Latest revision as of 06:15, 28 December 2019

Guess case changes the capitalization of titles to be closer to our language guidelines. While in most situations it is not perfect and the result will still need some human corrections, it can still save a lot of time.

Modes

These are the currently available Guess Case modes:

English
This method tries to make titles follow the English language guidelines.
Sentence
This method capitalizes the first word of a sentence, but all the following words of the sentence are kept lowercase. This is close to the guidelines for a lot of non-English languages, but you should still look out for proper nouns and any other differences indicated in the appropriate language guideline.
French
This method is very similar to the Sentence one, but a space is inserted before semicolons, colons, exclamation marks and question marks (;:!?) and text inside guillemets is padded with spaces too (« text »).
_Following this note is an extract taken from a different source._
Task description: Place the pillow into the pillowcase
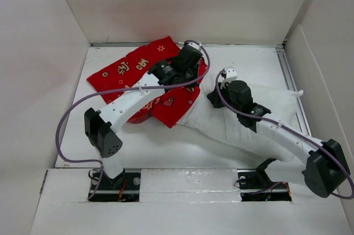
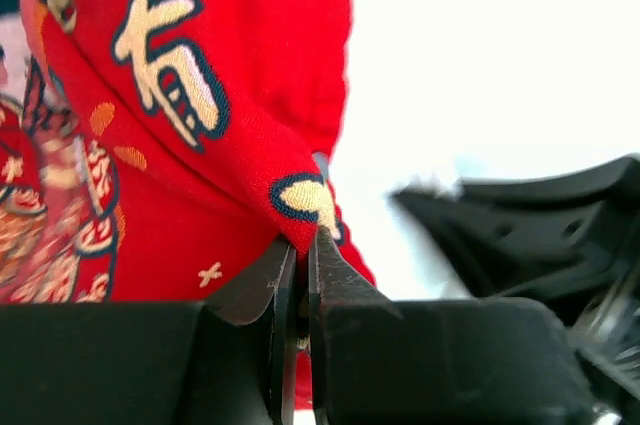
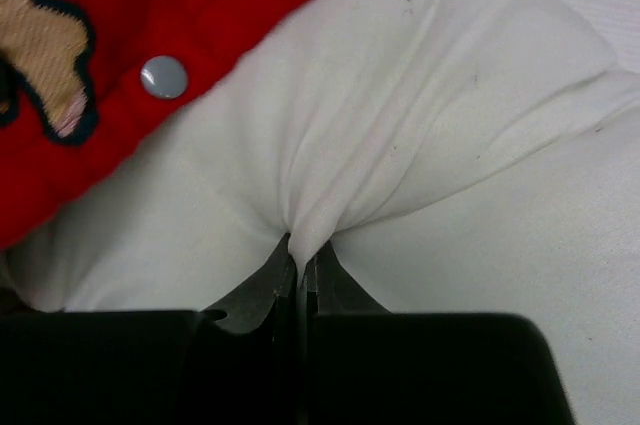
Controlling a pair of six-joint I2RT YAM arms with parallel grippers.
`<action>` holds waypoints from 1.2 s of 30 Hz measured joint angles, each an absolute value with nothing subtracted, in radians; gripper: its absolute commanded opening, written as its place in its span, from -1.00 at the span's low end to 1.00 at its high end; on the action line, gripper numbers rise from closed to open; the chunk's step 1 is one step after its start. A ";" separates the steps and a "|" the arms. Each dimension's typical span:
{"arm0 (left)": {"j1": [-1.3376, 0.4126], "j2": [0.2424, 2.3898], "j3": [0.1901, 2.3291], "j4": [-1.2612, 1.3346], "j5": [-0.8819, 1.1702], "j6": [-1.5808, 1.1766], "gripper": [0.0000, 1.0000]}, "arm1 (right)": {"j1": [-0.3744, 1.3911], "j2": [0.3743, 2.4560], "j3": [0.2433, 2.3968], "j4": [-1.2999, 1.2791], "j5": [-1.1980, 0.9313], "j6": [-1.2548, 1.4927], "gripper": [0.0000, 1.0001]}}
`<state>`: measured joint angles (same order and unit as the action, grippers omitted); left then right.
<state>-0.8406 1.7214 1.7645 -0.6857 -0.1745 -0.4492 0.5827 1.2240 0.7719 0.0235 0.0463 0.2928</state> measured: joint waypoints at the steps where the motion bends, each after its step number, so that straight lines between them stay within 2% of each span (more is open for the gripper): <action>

Keep in mind this method is not smart enough to figure out when the first noun in a sentence should be capitalized according to the French language guidelines.
Turkish
This method tries to make titles follow the Turkish language guidelines. It is fairly similar to the English one, but it has a different set of (Turkish) words that it will lowercase, and it knows how to capitalize letters ı and i.

Options

Keep all-uppercase words uppercased (on by default)
With this option on, a title like “Absolute ABBA” is left as-is. Without this option on, a title like “A VERY LOUD TITLE” will be converted to “A Very Loud Title”, “A very loud title” or whatnot, depending on the mode chosen. Select it if some words are intentionally all-uppercase in the title; unselect it if you have an all-uppercase tracklist that you’d want to turn into normal case.
Uppercase Roman numerals
This option will turn any Roman numerals in the titles into their more standard uppercase version. Keep in mind that if you aren't specifically trying to uppercase any Roman numerals in the titles, it might be sensible to keep this off: there's a fair amount of common music-related words that are also Roman numerals, such as "mix" (1009) or "mic" (1099), or the key E in several languages ("mi", 1001).